[Stored records]
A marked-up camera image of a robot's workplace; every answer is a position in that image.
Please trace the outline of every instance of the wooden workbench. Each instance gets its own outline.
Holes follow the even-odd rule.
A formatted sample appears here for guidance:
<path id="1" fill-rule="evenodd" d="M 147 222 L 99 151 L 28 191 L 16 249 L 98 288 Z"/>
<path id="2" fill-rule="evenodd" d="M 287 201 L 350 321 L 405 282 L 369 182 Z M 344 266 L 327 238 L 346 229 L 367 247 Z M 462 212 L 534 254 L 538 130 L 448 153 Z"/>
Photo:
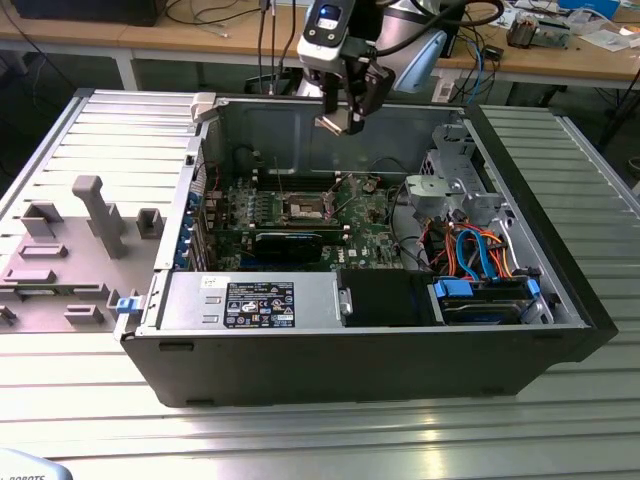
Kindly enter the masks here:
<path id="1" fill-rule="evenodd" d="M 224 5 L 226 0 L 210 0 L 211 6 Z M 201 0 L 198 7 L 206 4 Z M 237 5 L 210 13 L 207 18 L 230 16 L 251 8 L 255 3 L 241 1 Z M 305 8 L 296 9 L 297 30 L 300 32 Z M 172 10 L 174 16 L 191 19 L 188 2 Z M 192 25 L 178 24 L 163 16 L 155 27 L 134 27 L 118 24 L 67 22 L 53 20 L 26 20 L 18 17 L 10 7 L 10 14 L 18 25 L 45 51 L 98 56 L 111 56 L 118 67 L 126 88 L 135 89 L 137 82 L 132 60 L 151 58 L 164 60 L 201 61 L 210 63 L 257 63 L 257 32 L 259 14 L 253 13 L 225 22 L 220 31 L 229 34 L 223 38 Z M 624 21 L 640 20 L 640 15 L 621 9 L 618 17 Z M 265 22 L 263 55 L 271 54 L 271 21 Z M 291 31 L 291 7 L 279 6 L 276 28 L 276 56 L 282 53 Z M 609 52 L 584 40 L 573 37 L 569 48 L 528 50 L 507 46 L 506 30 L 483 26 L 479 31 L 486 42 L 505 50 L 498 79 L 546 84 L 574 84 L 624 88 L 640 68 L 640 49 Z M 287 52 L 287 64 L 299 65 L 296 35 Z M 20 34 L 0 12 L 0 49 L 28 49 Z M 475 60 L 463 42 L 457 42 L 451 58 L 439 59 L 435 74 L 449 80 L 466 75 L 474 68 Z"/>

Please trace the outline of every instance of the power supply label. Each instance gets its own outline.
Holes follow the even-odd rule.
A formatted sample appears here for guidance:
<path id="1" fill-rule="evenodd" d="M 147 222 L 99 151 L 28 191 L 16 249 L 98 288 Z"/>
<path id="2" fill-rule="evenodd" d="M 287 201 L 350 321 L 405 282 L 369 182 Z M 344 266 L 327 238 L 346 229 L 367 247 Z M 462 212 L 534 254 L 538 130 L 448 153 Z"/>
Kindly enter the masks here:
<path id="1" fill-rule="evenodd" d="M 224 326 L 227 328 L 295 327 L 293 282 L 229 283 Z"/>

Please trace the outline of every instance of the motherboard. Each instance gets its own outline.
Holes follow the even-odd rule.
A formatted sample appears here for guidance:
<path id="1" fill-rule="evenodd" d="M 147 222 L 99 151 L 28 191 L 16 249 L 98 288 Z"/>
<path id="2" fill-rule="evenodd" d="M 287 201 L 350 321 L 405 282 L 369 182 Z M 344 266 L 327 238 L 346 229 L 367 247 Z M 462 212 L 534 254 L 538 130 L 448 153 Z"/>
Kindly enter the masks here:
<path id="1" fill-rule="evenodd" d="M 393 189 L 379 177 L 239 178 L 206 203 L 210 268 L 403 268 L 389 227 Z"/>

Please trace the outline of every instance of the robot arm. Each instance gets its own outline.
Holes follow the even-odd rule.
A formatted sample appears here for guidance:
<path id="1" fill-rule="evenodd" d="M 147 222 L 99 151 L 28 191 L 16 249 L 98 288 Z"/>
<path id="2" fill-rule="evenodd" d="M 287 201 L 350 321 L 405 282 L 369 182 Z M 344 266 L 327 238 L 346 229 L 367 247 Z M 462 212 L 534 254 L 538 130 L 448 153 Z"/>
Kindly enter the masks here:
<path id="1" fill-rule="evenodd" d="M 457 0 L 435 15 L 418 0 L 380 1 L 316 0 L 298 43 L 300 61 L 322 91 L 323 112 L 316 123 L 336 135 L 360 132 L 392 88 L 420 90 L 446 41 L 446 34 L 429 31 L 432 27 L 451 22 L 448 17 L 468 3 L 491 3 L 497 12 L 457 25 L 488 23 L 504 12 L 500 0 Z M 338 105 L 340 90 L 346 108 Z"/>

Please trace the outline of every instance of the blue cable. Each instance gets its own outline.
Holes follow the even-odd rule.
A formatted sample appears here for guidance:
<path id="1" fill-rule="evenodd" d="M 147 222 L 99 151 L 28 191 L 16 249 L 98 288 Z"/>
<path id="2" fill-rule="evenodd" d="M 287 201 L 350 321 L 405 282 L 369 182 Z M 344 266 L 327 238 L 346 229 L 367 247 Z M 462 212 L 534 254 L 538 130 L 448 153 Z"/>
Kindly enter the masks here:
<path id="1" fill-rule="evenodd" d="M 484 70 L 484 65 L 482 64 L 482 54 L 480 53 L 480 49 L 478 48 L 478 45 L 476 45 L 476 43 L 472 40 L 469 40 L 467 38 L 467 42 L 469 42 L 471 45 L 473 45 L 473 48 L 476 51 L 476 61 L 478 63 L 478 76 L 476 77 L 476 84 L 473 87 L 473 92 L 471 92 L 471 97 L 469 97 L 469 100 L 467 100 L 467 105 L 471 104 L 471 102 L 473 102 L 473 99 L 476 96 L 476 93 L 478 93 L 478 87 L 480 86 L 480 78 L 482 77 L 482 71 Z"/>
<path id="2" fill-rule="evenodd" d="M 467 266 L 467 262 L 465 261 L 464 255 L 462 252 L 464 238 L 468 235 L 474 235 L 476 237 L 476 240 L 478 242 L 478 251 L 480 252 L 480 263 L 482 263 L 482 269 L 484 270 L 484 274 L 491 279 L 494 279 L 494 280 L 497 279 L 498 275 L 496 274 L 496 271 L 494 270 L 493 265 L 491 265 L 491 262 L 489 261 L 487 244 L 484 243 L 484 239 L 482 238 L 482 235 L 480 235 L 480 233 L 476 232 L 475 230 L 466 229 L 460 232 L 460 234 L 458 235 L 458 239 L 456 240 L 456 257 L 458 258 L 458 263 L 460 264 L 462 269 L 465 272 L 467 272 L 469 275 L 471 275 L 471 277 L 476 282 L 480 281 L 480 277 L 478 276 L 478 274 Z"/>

#### Description of the task:
Could the data be reproduced exactly, with the pictures omitted?

#### Exercise result:
A marked-up camera image of a robot's workplace; every answer is a position in that image.
Please trace the outline of every instance of the wooden workbench. Each instance gets its own outline.
Holes follow the even-odd rule.
A formatted sample appears here for guidance:
<path id="1" fill-rule="evenodd" d="M 147 222 L 99 151 L 28 191 L 16 249 L 98 288 Z"/>
<path id="2" fill-rule="evenodd" d="M 287 201 L 350 321 L 405 282 L 369 182 Z M 344 266 L 327 238 L 346 229 L 367 247 Z M 462 212 L 534 254 L 538 130 L 448 153 Z"/>
Photo:
Kindly enter the masks here:
<path id="1" fill-rule="evenodd" d="M 224 5 L 226 0 L 210 0 L 211 6 Z M 201 0 L 198 7 L 206 4 Z M 237 5 L 210 13 L 207 18 L 230 16 L 251 8 L 255 3 L 241 1 Z M 305 8 L 296 9 L 297 30 L 300 32 Z M 172 10 L 174 16 L 191 19 L 188 2 Z M 192 25 L 178 24 L 163 16 L 155 27 L 134 27 L 118 24 L 67 22 L 53 20 L 26 20 L 18 17 L 10 7 L 10 14 L 18 25 L 45 51 L 98 56 L 111 56 L 118 67 L 126 88 L 135 89 L 137 82 L 132 60 L 151 58 L 164 60 L 201 61 L 210 63 L 257 63 L 257 32 L 259 14 L 253 13 L 225 22 L 220 31 L 229 34 L 223 38 Z M 624 21 L 640 20 L 640 15 L 621 9 L 618 17 Z M 265 22 L 263 55 L 271 54 L 271 21 Z M 291 31 L 291 7 L 279 6 L 276 28 L 276 56 L 282 53 Z M 609 52 L 584 40 L 573 37 L 569 48 L 528 50 L 507 46 L 506 30 L 483 26 L 479 31 L 486 42 L 505 50 L 498 79 L 546 84 L 574 84 L 624 88 L 640 68 L 640 49 Z M 287 52 L 287 64 L 299 65 L 296 35 Z M 20 34 L 0 12 L 0 49 L 28 49 Z M 475 60 L 463 42 L 457 42 L 451 58 L 439 59 L 435 74 L 449 80 L 466 75 L 474 68 Z"/>

Please trace the outline of every instance of the power supply label. Each instance gets its own outline.
Holes follow the even-odd rule.
A formatted sample appears here for guidance:
<path id="1" fill-rule="evenodd" d="M 147 222 L 99 151 L 28 191 L 16 249 L 98 288 Z"/>
<path id="2" fill-rule="evenodd" d="M 287 201 L 350 321 L 405 282 L 369 182 Z M 344 266 L 327 238 L 346 229 L 367 247 Z M 462 212 L 534 254 L 538 130 L 448 153 Z"/>
Kindly enter the masks here:
<path id="1" fill-rule="evenodd" d="M 224 326 L 227 328 L 295 327 L 293 282 L 229 283 Z"/>

Please trace the outline of every instance of the motherboard. Each instance gets its own outline.
Holes follow the even-odd rule.
A formatted sample appears here for guidance:
<path id="1" fill-rule="evenodd" d="M 147 222 L 99 151 L 28 191 L 16 249 L 98 288 Z"/>
<path id="2" fill-rule="evenodd" d="M 287 201 L 350 321 L 405 282 L 369 182 Z M 344 266 L 327 238 L 346 229 L 367 247 Z M 462 212 L 534 254 L 538 130 L 448 153 Z"/>
Kindly enter the masks here:
<path id="1" fill-rule="evenodd" d="M 393 189 L 379 177 L 239 178 L 206 203 L 210 268 L 403 268 L 389 227 Z"/>

Please trace the outline of every instance of the robot arm. Each instance gets its own outline.
Holes follow the even-odd rule.
A formatted sample appears here for guidance:
<path id="1" fill-rule="evenodd" d="M 147 222 L 99 151 L 28 191 L 16 249 L 98 288 Z"/>
<path id="2" fill-rule="evenodd" d="M 287 201 L 350 321 L 405 282 L 369 182 Z M 344 266 L 327 238 L 346 229 L 367 247 Z M 462 212 L 534 254 L 538 130 L 448 153 Z"/>
Kindly enter the masks here:
<path id="1" fill-rule="evenodd" d="M 457 0 L 435 15 L 418 0 L 380 1 L 316 0 L 298 43 L 300 61 L 322 91 L 323 112 L 316 123 L 336 135 L 360 132 L 392 88 L 420 90 L 446 41 L 446 34 L 429 31 L 432 27 L 451 22 L 448 17 L 468 3 L 491 3 L 497 12 L 457 25 L 488 23 L 504 12 L 500 0 Z M 338 105 L 340 90 L 346 108 Z"/>

Please trace the outline of every instance of the blue cable. Each instance gets its own outline.
Holes follow the even-odd rule.
A formatted sample appears here for guidance:
<path id="1" fill-rule="evenodd" d="M 147 222 L 99 151 L 28 191 L 16 249 L 98 288 Z"/>
<path id="2" fill-rule="evenodd" d="M 287 201 L 350 321 L 405 282 L 369 182 Z M 344 266 L 327 238 L 346 229 L 367 247 Z M 462 212 L 534 254 L 538 130 L 448 153 Z"/>
Kindly enter the masks here:
<path id="1" fill-rule="evenodd" d="M 484 70 L 484 65 L 482 64 L 482 54 L 480 53 L 480 49 L 478 48 L 478 45 L 476 45 L 476 43 L 472 40 L 469 40 L 467 38 L 467 42 L 469 42 L 471 45 L 473 45 L 473 48 L 476 51 L 476 61 L 478 63 L 478 76 L 476 77 L 476 84 L 473 87 L 473 92 L 471 92 L 471 97 L 469 97 L 469 100 L 467 100 L 467 105 L 471 104 L 471 102 L 473 102 L 473 99 L 476 96 L 476 93 L 478 93 L 478 87 L 480 86 L 480 78 L 482 77 L 482 71 Z"/>
<path id="2" fill-rule="evenodd" d="M 467 266 L 467 262 L 465 261 L 464 255 L 462 252 L 464 238 L 468 235 L 474 235 L 476 237 L 476 240 L 478 242 L 478 251 L 480 252 L 480 263 L 482 263 L 482 269 L 484 270 L 484 274 L 491 279 L 494 279 L 494 280 L 497 279 L 498 275 L 496 274 L 496 271 L 494 270 L 493 265 L 491 265 L 491 262 L 489 261 L 487 244 L 484 243 L 484 239 L 482 238 L 482 235 L 480 235 L 480 233 L 476 232 L 475 230 L 466 229 L 460 232 L 460 234 L 458 235 L 458 239 L 456 240 L 456 257 L 458 258 L 458 263 L 460 264 L 462 269 L 465 272 L 467 272 L 469 275 L 471 275 L 471 277 L 476 282 L 480 281 L 480 277 L 478 276 L 478 274 Z"/>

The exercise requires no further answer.